Recorded information —
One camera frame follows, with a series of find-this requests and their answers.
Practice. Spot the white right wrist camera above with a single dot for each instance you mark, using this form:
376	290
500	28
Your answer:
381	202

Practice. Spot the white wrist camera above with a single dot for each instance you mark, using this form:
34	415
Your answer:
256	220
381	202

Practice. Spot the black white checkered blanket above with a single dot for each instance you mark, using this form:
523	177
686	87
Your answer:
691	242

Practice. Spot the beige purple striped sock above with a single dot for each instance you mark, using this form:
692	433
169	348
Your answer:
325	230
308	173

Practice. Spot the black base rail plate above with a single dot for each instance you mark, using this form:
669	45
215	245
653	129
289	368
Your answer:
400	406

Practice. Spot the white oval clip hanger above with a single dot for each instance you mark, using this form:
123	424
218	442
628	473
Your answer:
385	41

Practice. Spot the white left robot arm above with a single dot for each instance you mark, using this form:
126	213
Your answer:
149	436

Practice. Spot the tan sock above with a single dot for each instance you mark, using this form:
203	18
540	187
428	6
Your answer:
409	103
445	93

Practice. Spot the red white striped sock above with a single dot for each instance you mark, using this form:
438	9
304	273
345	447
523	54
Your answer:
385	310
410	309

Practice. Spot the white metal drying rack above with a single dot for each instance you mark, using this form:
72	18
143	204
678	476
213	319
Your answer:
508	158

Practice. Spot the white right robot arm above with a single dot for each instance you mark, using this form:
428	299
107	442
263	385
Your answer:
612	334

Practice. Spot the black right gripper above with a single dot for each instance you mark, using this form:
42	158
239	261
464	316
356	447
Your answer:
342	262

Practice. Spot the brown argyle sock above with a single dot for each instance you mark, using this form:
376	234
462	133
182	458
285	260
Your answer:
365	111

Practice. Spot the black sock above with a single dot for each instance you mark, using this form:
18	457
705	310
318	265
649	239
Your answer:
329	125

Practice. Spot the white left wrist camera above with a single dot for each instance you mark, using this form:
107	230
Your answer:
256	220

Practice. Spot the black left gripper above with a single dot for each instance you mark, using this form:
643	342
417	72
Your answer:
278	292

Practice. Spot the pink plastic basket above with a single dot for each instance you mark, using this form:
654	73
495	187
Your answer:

Exercise — Only lines holding the word "striped" are wanted, so copy each of them from the records above.

Task response —
Practice. Spot the beige purple striped sock above with a single dot for each instance you mark, using this form:
Practice. Spot the red white striped sock above with a single dot for each instance you mark, using this form:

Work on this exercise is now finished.